Why is this necessary?

>    SRH TLV can also be used to encode the AltMark Data Fields for SRv6.
>    Furthermore, the intermediated nodes that are not in the SID list may
>    consider the SRH as a green field, therefore they cannot support and
>    bypass or support and dig into the SRH TLV.
>    In summary, it is possible to list the alternative options:
>       Destination Option => measurement only by node in Destination
>       Address.
>       Hop-By-Hop Option => every router on the path with feature
>       enabled.
>       SRH TLV => every node along the SR path.

I think this is only nodes that are identities in the SR path, not ever node along the SR path.

>       Destination Option + SRH => every node along the SR path.
>    Note that the SRH TLV and Destination Option + SRH can be considered
>    equivalent so in this case it may be preferred to use the SRH.
>    Both [RFC7045] and [RFC8200] do not recommend the introduction of new
>    Hop-by-Hop Options headers because nodes may be configured to ignore,
>    drop or assign to a slow processing path.  But, in case of the
>    AltMark data fields described in this document, the new hop-by-hop
>    option is needed for OAM and an intermediate node can read it or not
>    but, this does not affect the packet behavior.  The source node is
>    the only one that writes the hop-by-hop option to mark alternately
>    the flow, so, the performance measurement can be done for those nodes
>    configured to read this option, while the others are simply not
>    considered for the metrics.  Moreover, in case of SRv6, the use of
>    SRH TLV for every node along the SR path is a good choice to
>    implement hop-by-hop measurements.
>    In addition to the previous alternatives, for legacy network it is
>    possible to mention a non-conventional application of the SRH TLV and
>    Destination Option for the hop-by-hop usage.  [RFC8200] defines that
>    the nodes along a path examine and process the Hop-by-Hop Options
>    header only if HBH processing is explicitly configured.  On the other
>    hand, using the SRH TLV or Destination Option for hop-by-hop action
>    would cause worse performance than Hop-By-Hop.  The only motivation
>    for hiding the hop-by-hop options inside of destination options can
>    be for compatibility reasons but in general it is not recommended.

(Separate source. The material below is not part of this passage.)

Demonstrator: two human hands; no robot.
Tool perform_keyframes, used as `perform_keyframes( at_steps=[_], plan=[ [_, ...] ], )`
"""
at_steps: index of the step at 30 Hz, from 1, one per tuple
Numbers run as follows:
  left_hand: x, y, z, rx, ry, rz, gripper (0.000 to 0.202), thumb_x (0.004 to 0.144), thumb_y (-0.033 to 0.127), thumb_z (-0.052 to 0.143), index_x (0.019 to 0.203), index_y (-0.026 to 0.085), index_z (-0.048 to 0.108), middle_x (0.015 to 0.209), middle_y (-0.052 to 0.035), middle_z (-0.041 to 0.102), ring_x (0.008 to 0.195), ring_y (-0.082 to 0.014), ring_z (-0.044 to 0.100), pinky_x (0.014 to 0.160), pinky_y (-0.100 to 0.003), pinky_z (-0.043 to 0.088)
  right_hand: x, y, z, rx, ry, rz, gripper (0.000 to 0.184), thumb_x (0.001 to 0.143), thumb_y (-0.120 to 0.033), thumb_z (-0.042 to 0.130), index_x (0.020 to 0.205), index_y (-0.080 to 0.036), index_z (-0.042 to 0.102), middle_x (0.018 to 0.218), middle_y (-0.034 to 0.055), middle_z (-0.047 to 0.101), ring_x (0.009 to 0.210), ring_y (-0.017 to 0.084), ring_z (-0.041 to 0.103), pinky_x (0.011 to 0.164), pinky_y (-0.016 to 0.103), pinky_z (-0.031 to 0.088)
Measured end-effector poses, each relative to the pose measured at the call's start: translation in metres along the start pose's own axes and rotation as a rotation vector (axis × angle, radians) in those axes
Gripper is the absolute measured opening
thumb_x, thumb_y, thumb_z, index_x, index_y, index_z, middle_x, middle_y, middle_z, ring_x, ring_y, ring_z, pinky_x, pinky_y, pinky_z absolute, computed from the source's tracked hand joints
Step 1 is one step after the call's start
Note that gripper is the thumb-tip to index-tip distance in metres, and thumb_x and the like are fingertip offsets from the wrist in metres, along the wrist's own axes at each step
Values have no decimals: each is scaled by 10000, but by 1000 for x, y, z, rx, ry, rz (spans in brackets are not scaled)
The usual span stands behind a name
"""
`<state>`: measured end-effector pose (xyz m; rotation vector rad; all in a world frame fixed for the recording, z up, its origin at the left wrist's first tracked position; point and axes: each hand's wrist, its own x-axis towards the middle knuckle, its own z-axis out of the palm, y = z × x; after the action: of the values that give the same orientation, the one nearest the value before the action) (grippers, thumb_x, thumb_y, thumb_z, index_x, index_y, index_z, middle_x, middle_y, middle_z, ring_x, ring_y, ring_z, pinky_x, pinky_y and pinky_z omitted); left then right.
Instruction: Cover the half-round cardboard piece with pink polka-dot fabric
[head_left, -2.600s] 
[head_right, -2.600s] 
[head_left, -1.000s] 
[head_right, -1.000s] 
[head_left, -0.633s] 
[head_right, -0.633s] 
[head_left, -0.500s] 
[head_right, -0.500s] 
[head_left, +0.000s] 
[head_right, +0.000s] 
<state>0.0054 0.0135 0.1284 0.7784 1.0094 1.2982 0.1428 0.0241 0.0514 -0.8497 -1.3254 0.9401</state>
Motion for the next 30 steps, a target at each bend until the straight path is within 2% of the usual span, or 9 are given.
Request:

“hiding” ?   I don’t follow, they aren’t hidden, destination options are processed at the destination.  Please rewrite.

> 5.  Alternate Marking Method Operation
>    [RFC8321] and [I-D.ietf-ippm-multipoint-alt-mark] describe in detail
>    the methodology.
> 6.  Security Considerations
>    tbc

This needs to be looked at.

> 7.  IANA Considerations
>    The option type should be assigned in IANA's "Destination Options and
>    Hop-by-Hop Options" registry.  Also, the TLV type should be assigned
>    from Segment Routing Header TLVs Registry.

Remove the request TLV type.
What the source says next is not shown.